Comunità dello stesso genere sono sorte in tutto il mondo convinte della maggior forza derivante dallo stare insieme rispetto ad obiettivi comuni. Obiettivi che saranno al centro del secondo forum mondiale a Milano in occasione della fiera Simei dal 15 al 18 Novembre 2022.

Di ispirazione per le donne che hanno intrapreso la carriera nella produzione del vino, sono sicuramente state due figure femminili dello Champagne, Madame Clicquot e Madame Pommery: due donne accomunate dalla vedovanza che le ha spinte entrambe a trasformare il dolore in coraggio, dando origine ad una forza capace di lasciare in eredità imprese grandiose.

Abbandonata dal marito Suicida, nel 1808 a 27 anni Barbe Nicole Ponsardin   già vedova Clicquot, prese le redini dell’azienda di famiglia.

Nel 1860 a distanza di 52 anni, Louise Pommery seguì le orme della Grande Dame e a 39 anni assunse la direzione della Maison Pommery.

Straordinariamente trasgressive, per la Francia sessista e maschilista dell’Ottocento, perseguirono il loro intuito e la loro attitudine al rischio che si rivelarono entrambe, qualità vincenti e di grande patrimonio per la cultura enologica moderna.

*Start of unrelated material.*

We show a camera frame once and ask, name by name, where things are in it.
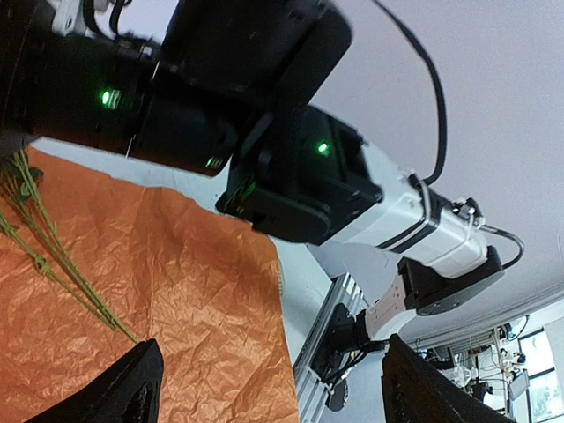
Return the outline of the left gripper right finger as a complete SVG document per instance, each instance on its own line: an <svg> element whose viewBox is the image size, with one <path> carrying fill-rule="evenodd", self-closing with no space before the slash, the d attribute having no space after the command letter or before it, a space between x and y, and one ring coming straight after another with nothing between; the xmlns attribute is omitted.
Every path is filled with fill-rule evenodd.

Se oggi si beve Champagne Brut lo si deve a Madame Pommery, che con la sua lungimiranza si lasciò trasportare dal gusto dry britannico che ispirò il suo vino secco migliore, in modo da non doverne mascherare i difetti con lo zucchero. Questa novità segnò un cambio epocale nello stile delle bollicine francesi considerate allora vini da dessert. Così nel 1874 la Pommery presentò il primo brut millesimato della storia. Un vino rivoluzionario che si distinse dagli champagne classici dell’epoca per il gusto più tagliente e fresco. Questa novità segnò un cambio epocale nello stile delle bollicine francesi.

Ma a Madame Pommery si deve anche un’altra innovazione. Fu il primo dirigente aziendale in Francia a creare i fondi pensione e sanitari per i suoi dipendenti.

E come non omaggiare con un tributo una donna di così grande intuizione?

Nasce così, nel 1979, la Cuvèe Louise: esaltazione dello stile Pommery fatto di finezza, freschezza ed elegante complessità.

Per questa cuvèe de prestige lo chef de cave Alain de Polignac, seleziona chardonnay e pinot noir in vigneti coltivati nei tre villaggi più vocati di tutta la Champagne: Ay, Avize, Cramant.

La Cuvèe Louise viene elaborata solo nelle grandi annate ed è sempre stata dosata intorno ai 5gr/l ma nel 2004 la Maison fa uscire in parallelo la versione “classica” e la “nature”. In realtà la prova di non dosare era stata già fatta nel vintage 1990 ma non ne venne dichiarato ufficialmente.

Nel tempo è stato cambiato anche il rapporto nell’uvaggio e la permanenza sui lieviti. Attualmente si attesta a più di 10 anni ed è diventato uno degli champagne (fra quelli di produzione regolare) con la più alta sosta in cantina. Il rilascio del Vintage 2005 sarebbe dovuto avvenire nel 2020, ma la situazione globale ha ritardato l’uscita di due anni e la permanenza sui lieviti è stata prolungata.

Insomma, non esiste una regola per questa punta di diamante della Maison Pommery, ma una cosa è certa: l’azienda punta comunque a permanenze sempre più lunghe sui lieviti.

La vendemmia 2005, con clima fresco, asciutto e soleggiato, regala un vino che non bisogna aver fretta di bere proprio perché è caratterizzato dalla longevità. Bisogna sapere aspettare perché proprio come una “Gran Signora”, ha bisogno di tempo per dare piena soddisfazione. James Suckling gli dà 97/100.

Parlando ancora di innovazione però, non si possono tralasciare tutte le pratiche messe a punto da M.me Clicquot. A lei si deve la limpidezza dello Champagne e la comparsa della versione rosè ottenuta dall’assemblaggio di vino rosso allo spumante e non all’aggiunta di bacche di sambuco come allora si usava.

Insieme al suo chef de cave creò una routin da applicare al vino dopo l’imbottigliamento. Inventò la tecnica del degorgement procedendo prima di tutto con il deposito dei lieviti sul collo della bottiglia rovesciata, poi con la rimozione del tappo provvisorio e dei lieviti. Quindi con il rabbocco della bottiglia con la liqueur e finalmente con la tappatura definitiva. Ancora oggi, dal punto di vista concettuale, si procede allo stesso modo, salvo per la tecnologia conquistata nel tempo.